▸ **Your instructions**
Every line of the data below is to be duplicated exactly, pictures excepted.

───── Input records ─────

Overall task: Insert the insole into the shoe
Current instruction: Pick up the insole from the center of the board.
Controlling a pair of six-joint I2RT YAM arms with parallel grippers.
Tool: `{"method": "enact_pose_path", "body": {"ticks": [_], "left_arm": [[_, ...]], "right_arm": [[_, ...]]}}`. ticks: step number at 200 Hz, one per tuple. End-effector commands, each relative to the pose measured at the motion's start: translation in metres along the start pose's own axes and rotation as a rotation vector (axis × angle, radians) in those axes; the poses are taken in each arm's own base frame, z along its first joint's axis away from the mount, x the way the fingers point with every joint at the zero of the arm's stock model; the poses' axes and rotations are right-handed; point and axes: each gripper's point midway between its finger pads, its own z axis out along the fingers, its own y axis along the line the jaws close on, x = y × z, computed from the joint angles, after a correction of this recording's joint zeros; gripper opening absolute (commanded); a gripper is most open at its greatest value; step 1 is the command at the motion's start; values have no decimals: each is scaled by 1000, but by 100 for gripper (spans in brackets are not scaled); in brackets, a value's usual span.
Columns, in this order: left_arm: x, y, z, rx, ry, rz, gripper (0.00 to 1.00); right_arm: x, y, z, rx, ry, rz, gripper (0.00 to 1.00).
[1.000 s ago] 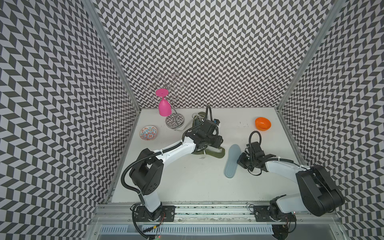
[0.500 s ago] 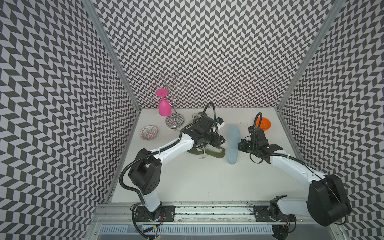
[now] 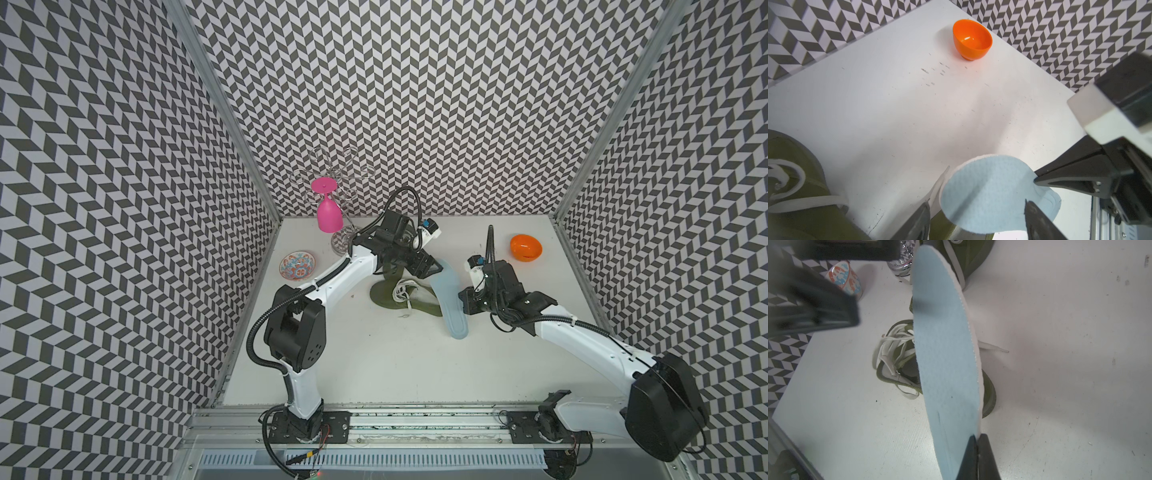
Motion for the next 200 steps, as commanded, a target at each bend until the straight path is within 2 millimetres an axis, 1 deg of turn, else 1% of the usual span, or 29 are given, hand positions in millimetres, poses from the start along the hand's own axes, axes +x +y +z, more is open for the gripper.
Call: {"method": "enact_pose_path", "body": {"ticks": [1,32,53,79,92,105,117,128,153,164,172,179,186,191,200], "left_arm": [[12,2,1,46,44,24,71],[13,-7,0,112,43,52,69],[16,-14,-1,160,43,67,65],[20,-23,-1,211,44,71,51],[22,-24,1,224,40,61,49],[23,-25,1,229,38,58,45],[21,-24,1,226,30,56,38],[18,-28,-1,244,17,62,32],[12,-34,-4,263,-3,50,13],[13,-34,-3,240,-3,29,8],[12,-30,-5,200,-15,11,0],[13,-25,-7,158,-27,-10,0],[12,-26,-10,142,-40,-13,0],[13,-26,-12,139,-47,-17,0],[13,-28,-15,135,-54,-24,0]], "right_arm": [[-18,15,-9,-26,-66,-92,0],[-19,19,-9,-38,-71,-114,0],[-22,23,-9,-46,-77,-133,0],[-26,23,-7,-40,-85,-144,0],[-28,25,-6,-43,-84,-149,0],[-31,26,-7,-42,-91,-155,0],[-31,27,-8,-45,-94,-162,0],[-32,26,-9,-39,-97,-169,0],[-31,19,-7,1,-101,-178,0],[-31,16,-7,15,-107,-176,0],[-32,13,-6,30,-113,-177,0],[-33,11,-6,43,-117,-173,0],[-34,9,-4,50,-120,-173,0],[-34,10,-4,49,-120,-181,4],[-34,10,-2,47,-109,-189,21]]}}
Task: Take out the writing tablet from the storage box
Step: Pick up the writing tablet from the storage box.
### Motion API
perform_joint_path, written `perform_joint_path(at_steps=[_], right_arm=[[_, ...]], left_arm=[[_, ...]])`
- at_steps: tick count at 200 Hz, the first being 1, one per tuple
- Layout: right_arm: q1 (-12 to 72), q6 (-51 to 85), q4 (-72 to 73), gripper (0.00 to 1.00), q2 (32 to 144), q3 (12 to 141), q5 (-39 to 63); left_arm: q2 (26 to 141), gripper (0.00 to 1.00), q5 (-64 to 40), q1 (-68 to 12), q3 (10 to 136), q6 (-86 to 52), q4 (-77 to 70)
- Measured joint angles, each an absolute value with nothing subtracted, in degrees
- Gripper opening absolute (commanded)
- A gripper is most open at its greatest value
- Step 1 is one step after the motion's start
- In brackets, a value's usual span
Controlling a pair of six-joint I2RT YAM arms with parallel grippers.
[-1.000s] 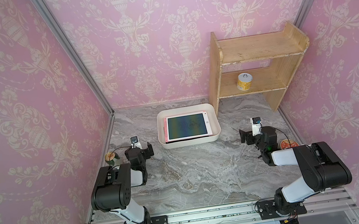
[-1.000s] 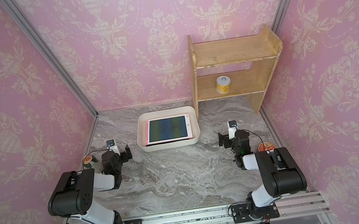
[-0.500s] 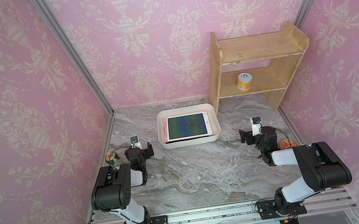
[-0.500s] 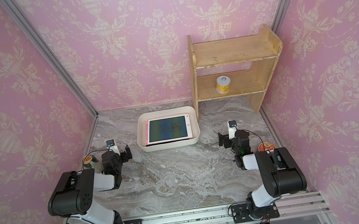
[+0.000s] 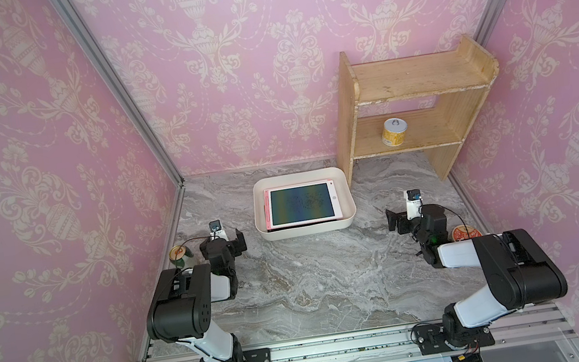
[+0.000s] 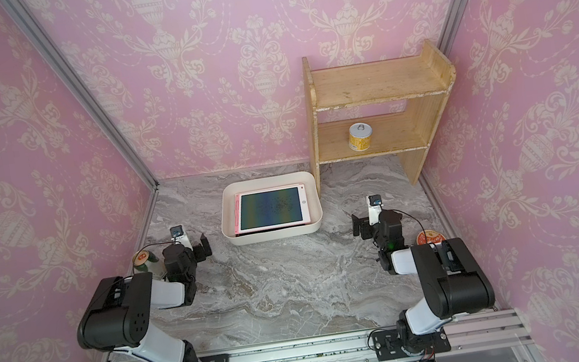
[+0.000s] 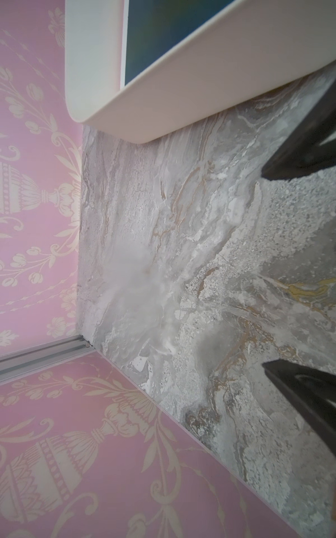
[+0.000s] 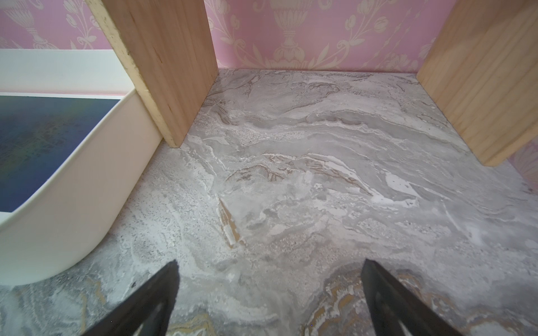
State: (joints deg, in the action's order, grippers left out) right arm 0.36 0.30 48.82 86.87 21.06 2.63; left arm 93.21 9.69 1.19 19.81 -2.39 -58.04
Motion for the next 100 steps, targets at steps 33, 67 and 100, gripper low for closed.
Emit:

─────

▸ **Exercise result**
Overall task: Insert the insole into the shoe
Current instruction: Pick up the insole from the center of the board.
Controlling a pair of six-joint I2RT YAM arms with parallel grippers.
Tool: `{"method": "enact_pose_path", "body": {"ticks": [_], "left_arm": [[_, ...]], "right_arm": [[_, ...]]}}`. ticks: step number at 200 Hz, one per tuple. End-effector commands, each relative to the pose measured at the motion's start: translation in metres along the start pose's own axes and rotation as a rotation vector (axis × angle, radians) in those axes; the poses are taken in each arm's own base frame, z along its first joint's axis away from the mount, x the way the fingers point with every joint at the zero of the arm's stock model; the poses' axes and rotations are right-handed; point and axes: each gripper's point midway between its finger pads, its own z axis out along the fingers, its own y axis along the line the jaws close on, x = y × z, computed from the joint angles, after a correction of this recording's joint zeros; gripper opening absolute (commanded); a gripper is most open at its greatest value; step 1 is the command at the motion's start; values have no decimals: each is scaled by 1000, but by 100 for gripper (spans in brackets are not scaled); in brackets, a value's usual span.
Columns, in this order: left_arm: x, y, z, rx, ry, rz, gripper (0.00 to 1.00); right_arm: x, y, z, rx, ry, rz, gripper (0.00 to 1.00).
[1.000 s ago] 
[0.500 s ago] 
[now] 
Motion for the next 200 steps, as commanded, a target at each bend until the straight path is within 2 millimetres an axis, 1 deg of turn, else 1% of the usual span, or 29 are given, hand positions in millimetres, poses from the start along the hand's own axes, axes +x +y +z, more is open for the gripper.
Call: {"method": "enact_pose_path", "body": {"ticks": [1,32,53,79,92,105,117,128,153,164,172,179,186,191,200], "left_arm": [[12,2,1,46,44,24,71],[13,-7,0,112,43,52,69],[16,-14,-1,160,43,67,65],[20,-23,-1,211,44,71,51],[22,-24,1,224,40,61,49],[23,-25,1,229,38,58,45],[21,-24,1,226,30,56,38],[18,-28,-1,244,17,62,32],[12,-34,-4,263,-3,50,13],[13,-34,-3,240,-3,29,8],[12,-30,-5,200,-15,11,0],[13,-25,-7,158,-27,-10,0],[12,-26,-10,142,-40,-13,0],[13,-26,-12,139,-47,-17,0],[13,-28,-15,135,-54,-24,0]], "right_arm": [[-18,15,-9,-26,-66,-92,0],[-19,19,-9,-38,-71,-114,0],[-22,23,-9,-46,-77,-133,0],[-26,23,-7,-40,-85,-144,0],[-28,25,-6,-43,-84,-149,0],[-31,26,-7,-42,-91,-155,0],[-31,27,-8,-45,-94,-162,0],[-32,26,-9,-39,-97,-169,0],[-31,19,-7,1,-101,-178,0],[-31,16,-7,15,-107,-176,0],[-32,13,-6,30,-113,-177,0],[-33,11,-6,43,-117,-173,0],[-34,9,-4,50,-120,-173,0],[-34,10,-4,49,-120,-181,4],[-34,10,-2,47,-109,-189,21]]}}
Task: Take out the writing tablet from the storage box
Step: Pick up the writing tablet from the storage box.
### Motion API
perform_joint_path, written `perform_joint_path(at_steps=[_], right_arm=[[_, ...]], left_arm=[[_, ...]])`
- at_steps: tick count at 200 Hz, the first being 1, one per tuple
- Layout: right_arm: q1 (-12 to 72), q6 (-51 to 85), q4 (-72 to 73), gripper (0.00 to 1.00), q2 (32 to 144), q3 (12 to 141), q5 (-39 to 63); left_arm: q2 (26 to 141), gripper (0.00 to 1.00), q5 (-64 to 40), q1 (-68 to 12), q3 (10 to 136), q6 (-86 to 52), q4 (-77 to 70)
- Measured joint angles, each an absolute value with nothing subtracted, in degrees
- Gripper opening absolute (commanded)
- A gripper is most open at its greatest value
- Step 1 is one step after the motion's start
- In brackets, a value's usual span
Controlling a pair of six-joint I2RT YAM arms with parallel grippers.
[-1.000s] 
[-1.000s] 
[-0.500s] 
[-0.500s] 
[+0.000s] 
[+0.000s] 
[+0.000s] 
[+0.000s] 
State: (joints deg, in the action's order, grippers left out) right arm 0.36 0.30 48.82 86.87 21.06 2.63; left arm 93.21 9.69 1.19 19.81 -2.39 -58.04
Motion for the next 100 steps, targets at steps 33, 67 and 100, gripper low for closed.
Emit:

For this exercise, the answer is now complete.